Nada a reformar, portanto.

DISPOSITIVO

Ante o exposto, conheço do recurso ordinário, mas lhe nego provimento, mantendo a sentença recorrida pelos seus próprios e jurídicos fundamentos, conforme o teor da segunda parte do inciso IV do § 1º do art. 895 da Consolidação das Leis do Trabalho, acrescidos dos expendidos na presente decisão.

ACÓRDÃO

(Sessão Ordinária Virtual, do dia 12 ao dia 15 de abril de 2021)

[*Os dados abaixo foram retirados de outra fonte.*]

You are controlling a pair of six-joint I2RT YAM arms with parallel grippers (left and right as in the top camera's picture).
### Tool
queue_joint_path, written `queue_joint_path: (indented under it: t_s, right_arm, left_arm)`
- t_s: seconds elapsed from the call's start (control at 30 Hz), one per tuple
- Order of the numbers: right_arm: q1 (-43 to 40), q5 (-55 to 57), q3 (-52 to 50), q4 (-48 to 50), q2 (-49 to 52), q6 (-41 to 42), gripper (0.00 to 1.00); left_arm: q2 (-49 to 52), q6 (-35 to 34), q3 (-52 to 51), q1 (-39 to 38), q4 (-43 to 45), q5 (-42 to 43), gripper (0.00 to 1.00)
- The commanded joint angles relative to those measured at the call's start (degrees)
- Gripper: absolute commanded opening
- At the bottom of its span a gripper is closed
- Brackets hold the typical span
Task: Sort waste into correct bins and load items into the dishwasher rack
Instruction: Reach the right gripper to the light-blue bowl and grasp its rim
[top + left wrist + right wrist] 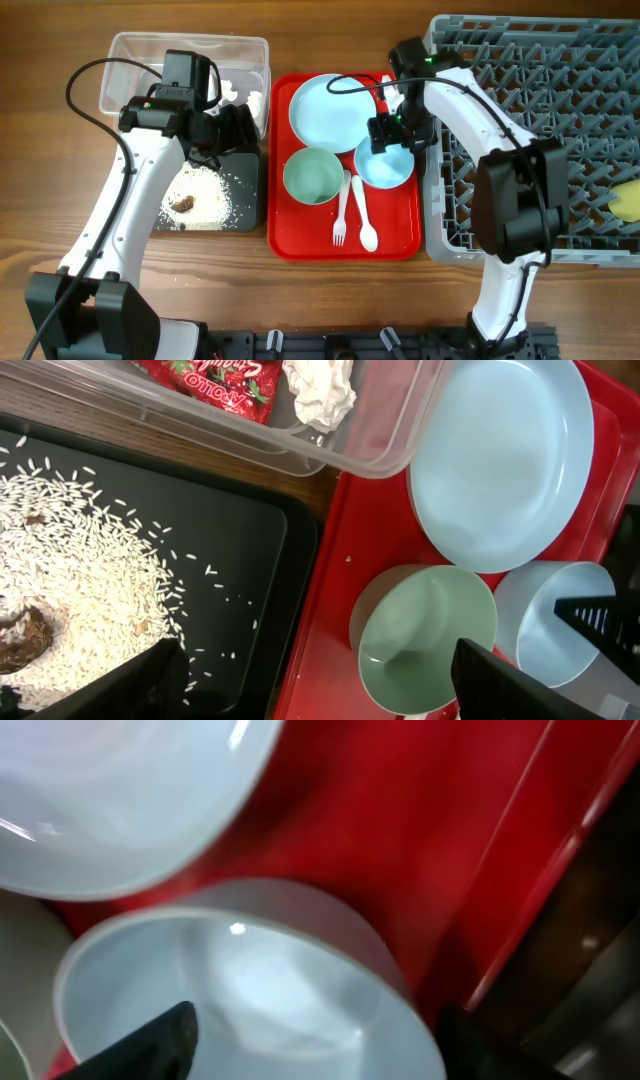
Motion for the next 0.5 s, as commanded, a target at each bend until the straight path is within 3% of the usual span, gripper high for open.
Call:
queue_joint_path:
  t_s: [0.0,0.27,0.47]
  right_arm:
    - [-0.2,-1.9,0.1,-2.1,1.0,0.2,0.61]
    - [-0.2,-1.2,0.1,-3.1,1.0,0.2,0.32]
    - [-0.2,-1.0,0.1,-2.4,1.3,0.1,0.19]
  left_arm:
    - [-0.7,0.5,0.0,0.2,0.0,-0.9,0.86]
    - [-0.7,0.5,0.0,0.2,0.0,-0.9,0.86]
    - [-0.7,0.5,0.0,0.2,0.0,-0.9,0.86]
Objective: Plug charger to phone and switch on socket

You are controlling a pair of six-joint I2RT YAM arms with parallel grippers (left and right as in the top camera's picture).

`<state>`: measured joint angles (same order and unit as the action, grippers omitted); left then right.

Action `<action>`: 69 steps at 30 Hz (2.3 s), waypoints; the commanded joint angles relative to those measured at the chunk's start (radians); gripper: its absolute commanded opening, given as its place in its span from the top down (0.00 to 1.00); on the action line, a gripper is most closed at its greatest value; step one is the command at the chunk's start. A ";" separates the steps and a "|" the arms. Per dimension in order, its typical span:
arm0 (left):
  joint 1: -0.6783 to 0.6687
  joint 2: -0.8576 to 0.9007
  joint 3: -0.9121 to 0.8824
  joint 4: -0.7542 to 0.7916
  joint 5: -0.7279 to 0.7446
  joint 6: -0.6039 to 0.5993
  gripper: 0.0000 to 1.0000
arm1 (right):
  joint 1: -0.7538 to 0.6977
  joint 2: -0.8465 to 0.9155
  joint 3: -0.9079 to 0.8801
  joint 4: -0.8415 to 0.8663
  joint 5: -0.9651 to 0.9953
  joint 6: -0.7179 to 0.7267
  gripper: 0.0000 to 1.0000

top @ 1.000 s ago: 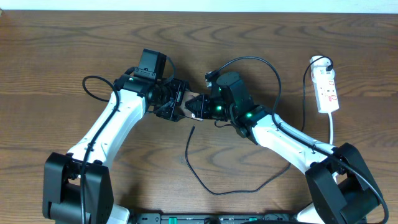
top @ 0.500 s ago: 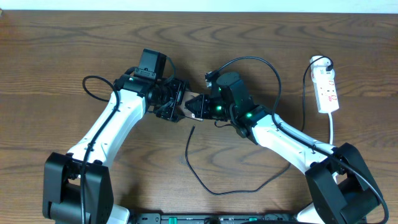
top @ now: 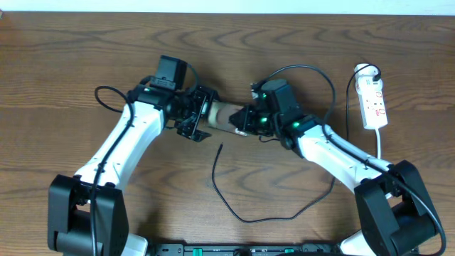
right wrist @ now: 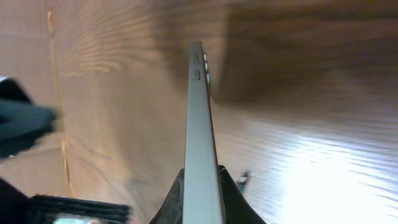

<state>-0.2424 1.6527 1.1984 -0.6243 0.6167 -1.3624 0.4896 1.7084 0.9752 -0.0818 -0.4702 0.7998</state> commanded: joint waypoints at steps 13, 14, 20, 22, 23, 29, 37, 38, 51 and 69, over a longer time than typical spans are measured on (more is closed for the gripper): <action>0.295 -0.020 0.029 0.024 0.323 0.538 0.10 | -0.250 -0.001 0.012 0.273 -0.304 0.146 0.99; 0.302 -0.020 0.027 0.040 0.337 0.550 0.10 | -0.260 -0.001 0.012 0.301 -0.321 0.177 0.99; 0.304 -0.020 0.003 0.168 0.397 0.554 0.10 | -0.267 -0.001 0.012 0.364 -0.337 0.265 0.99; 0.304 -0.020 0.001 0.187 0.397 0.554 0.11 | -0.267 -0.001 0.012 0.362 -0.338 0.291 0.99; 0.304 -0.020 0.000 0.196 0.397 0.554 0.11 | -0.267 -0.001 0.012 0.362 -0.338 0.307 0.99; 0.304 -0.020 0.000 0.238 0.401 0.555 0.10 | -0.267 -0.001 0.012 0.364 -0.336 0.422 0.99; 0.304 -0.020 -0.018 0.366 0.483 0.531 0.10 | -0.263 -0.001 0.012 0.410 -0.337 0.540 0.99; 0.304 -0.020 -0.021 0.374 0.483 0.523 0.10 | -0.260 -0.001 0.012 0.426 -0.336 0.551 0.99; 0.231 -0.020 -0.161 0.924 0.482 0.172 0.10 | -0.132 -0.001 0.012 0.625 -0.173 0.790 0.99; 0.106 -0.020 -0.169 1.002 0.293 0.058 0.10 | 0.047 -0.001 0.012 0.700 0.103 0.962 0.99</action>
<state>-0.1154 1.6527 1.0382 0.3706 0.9653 -1.2881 0.4995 1.7119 0.9726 0.6029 -0.4511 1.7123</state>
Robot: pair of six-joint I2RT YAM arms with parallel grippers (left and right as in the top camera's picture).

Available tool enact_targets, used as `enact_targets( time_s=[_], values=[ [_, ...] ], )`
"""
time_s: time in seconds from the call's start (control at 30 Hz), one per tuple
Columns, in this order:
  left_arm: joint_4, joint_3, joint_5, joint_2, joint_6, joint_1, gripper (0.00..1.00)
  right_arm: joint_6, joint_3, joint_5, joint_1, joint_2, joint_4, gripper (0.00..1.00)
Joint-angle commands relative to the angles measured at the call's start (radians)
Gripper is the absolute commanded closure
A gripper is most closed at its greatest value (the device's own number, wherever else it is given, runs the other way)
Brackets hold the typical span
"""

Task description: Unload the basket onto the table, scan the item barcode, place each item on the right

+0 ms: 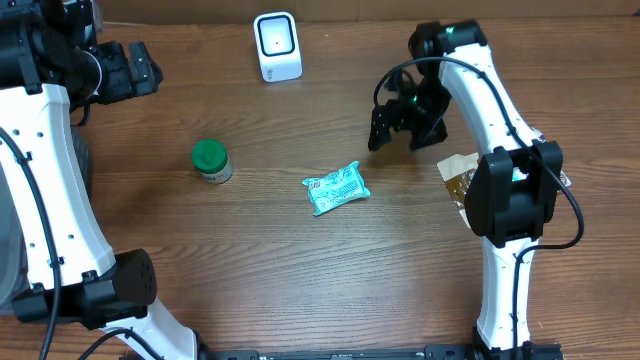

Participaram do julgamento os Excelentíssimos Desembargadores do Trabalho:  Presidente - RUTH BARBOSA SAMPAIO; Relator - JORGE ALVARO MARQUES GUEDES; e MARIA DE FÁTIMA NEVES LOPES. Presente, ainda, o Excelentíssimo Procurador Regional do Trabalho da 11ª Região, RONALDO JOSÉ DE LIRA.

POSTO ISSO,

ACORDAM os Excelentíssimos Desembargadores da TERCEIRA TURMA do Tribunal Regional do Trabalho da 11ª Região, por unanimidade de votos, conhecer do recurso ordinário, e, no mérito, por maioria, lhe negar provimento, mantendo a sentença recorrida pelos seus próprios e jurídicos fundamentos, conforme o teor da segunda parte do inciso IV do § 1º do art. 895 da Consolidação das Leis do Trabalho, acrescidos dos expendidos na presente decisão. Voto parcialmente divergente da Exma. Desdora. Ruth Barbosa Sampaio, que não declarava a suspensividade da cobrança dos honorários advocatícios de sucumbência a serem suportados a cargo do reclamante.

JORGE ALVARO MARQUES GUEDES

Relator

VOTOS

Voto do(a) Des(a). RUTH BARBOSA SAMPAIO / Gabinete da Desembargadora Ruth Barbosa Sampaio

Em que pesem os argumentos do Exmo. Desembargador Relator, ouso divergir, parcialmente, em relação à análise do capítulo "Honorários advocatícios. Da suspensão de exigibilidade".

Faço pelos seguintes fundamentos:

Entendo que, embora o reclamante seja beneficiário da justiça gratuita, houve a obtenção, em juízo, de créditos capazes de suportar a despesa relativa ao pagamento de honorários advocatícios sucumbenciais aos advogados da reclamada (art. 791-A, §4º, da CLT).

Dessa forma, in casu, entendo que os honorários advocatícios sucumbenciais, a cargo do reclamante, não podem ficar sob condição suspensiva de exigibilidade, nos termos do art. 791-A, §4º, da CLT, porquanto o espírito do mencionado dispositivo aponta em sentido contrário, mormente em razão de que os honorários advocatícios, assim como os créditos oriundos da relação de trabalho (art. 100, §1º, da CF/88), possuem natureza alimentar (Súmula Vinculante nº 47 do STF), sob pena de ferir o princípio da isonomia (art. 5º, caput, CF/88), ponto no qual peço vênia para divergir parcialmente do Exmo. Desembargador Relator.

No mais, sigo o voto do Exmo. Desembargador Relator.